In fact, state regulators finally showed interest in NW Metals after the fire.
But they haven't even managed to make Anotta clean out the toxic waste left from the blaze.
On March 27, DEQ issued an order to NW Metals to clean up the property of charred cars and tires.
"Hazardous debris is present on site that poses the potential for ongoing impacts to groundwater beneath the property," the DEQ letter said. "The uncontrolled combustion process would have created and released a wide range of hazardous substances which spilled or were deposited to the ground after burning."
But there's no timeline for a cleanup. Anotta says he's working on a cleanup plan with DEQ, and maintains the fire was not the scrapyard's fault.
"It was a catastrophic event for us and caused our neighbors a lot of trouble," Anotta says. "NW Metals' compliance with environmental laws has not been identified by anyone as the cause of the fire."
The fire bureau says it's waiting on DEQ.
"The practices of that business are going to have to change," Capt. Louisa Jones says. "DEQ is going to be at the front of the line. They hadn't finished final evaluations."
DEQ officials say they're working on whether to assess fines or take other actions. But the agency says it won't seek to put NW Metals out of business.
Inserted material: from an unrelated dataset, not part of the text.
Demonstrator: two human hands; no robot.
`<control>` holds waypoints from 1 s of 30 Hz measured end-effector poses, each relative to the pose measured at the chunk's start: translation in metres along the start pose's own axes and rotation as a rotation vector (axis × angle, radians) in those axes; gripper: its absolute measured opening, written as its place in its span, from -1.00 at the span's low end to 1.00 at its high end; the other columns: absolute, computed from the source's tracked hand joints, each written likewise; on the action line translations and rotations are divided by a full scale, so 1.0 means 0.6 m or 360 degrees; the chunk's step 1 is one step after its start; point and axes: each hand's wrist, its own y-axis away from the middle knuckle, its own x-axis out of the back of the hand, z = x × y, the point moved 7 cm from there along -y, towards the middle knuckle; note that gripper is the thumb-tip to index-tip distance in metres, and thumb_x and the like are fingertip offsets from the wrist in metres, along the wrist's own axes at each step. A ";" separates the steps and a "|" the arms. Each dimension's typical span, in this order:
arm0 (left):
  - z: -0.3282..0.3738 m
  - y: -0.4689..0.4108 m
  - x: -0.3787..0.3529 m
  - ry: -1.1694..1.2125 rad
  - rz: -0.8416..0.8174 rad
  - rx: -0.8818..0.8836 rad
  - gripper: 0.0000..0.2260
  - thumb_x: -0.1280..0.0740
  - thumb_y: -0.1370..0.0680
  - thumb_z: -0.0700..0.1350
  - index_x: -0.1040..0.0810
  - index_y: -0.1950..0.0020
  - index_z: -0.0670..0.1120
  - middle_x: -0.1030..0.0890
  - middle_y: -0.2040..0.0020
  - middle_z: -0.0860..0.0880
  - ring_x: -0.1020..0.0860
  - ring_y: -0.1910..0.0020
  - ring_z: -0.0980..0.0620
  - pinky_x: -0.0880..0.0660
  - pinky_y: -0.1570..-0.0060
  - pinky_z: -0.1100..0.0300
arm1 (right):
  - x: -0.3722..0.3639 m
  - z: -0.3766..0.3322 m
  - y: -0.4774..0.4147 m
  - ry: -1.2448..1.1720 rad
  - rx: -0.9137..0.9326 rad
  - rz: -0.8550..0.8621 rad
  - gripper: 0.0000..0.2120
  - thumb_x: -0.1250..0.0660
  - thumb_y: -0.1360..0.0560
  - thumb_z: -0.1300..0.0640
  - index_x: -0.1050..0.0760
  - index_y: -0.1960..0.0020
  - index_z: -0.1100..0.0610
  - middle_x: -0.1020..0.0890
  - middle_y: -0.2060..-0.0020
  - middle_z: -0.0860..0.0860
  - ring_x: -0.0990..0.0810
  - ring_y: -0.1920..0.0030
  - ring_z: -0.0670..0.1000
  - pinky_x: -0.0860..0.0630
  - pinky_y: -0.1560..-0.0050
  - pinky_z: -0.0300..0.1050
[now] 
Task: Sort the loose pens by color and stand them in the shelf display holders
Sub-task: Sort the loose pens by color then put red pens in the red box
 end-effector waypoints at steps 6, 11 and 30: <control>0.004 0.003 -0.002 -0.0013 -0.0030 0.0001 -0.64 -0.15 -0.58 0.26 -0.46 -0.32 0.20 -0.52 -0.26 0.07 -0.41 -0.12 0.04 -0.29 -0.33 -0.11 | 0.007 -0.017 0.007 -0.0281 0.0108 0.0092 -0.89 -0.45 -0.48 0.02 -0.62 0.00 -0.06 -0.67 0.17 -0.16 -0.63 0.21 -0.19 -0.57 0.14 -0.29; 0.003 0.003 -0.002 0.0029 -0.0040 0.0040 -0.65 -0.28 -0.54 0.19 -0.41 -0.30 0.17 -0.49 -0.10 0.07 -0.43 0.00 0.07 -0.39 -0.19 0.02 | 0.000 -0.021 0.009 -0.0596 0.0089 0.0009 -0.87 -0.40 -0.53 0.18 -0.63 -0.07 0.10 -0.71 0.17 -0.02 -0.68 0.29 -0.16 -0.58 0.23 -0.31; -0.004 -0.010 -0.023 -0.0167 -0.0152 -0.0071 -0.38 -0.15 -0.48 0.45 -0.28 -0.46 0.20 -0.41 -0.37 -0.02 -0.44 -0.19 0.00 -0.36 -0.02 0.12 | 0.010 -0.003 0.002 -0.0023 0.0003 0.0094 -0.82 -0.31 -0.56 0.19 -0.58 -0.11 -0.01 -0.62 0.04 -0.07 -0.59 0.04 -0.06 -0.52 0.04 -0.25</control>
"It is not in DEQ's purview to determine if NW Metals should be closed," says DEQ spokesman Donald Oliveira. "Our responsibility is to get the business back into compliance."
Riskedahl isn't surprised. He says state regulators give scrapyards a wide berth.
"There's a dynamic in Oregon," he says. "Pollute first, and ask questions later. And if you do get caught, only then will we hold you accountable. And maybe not even then."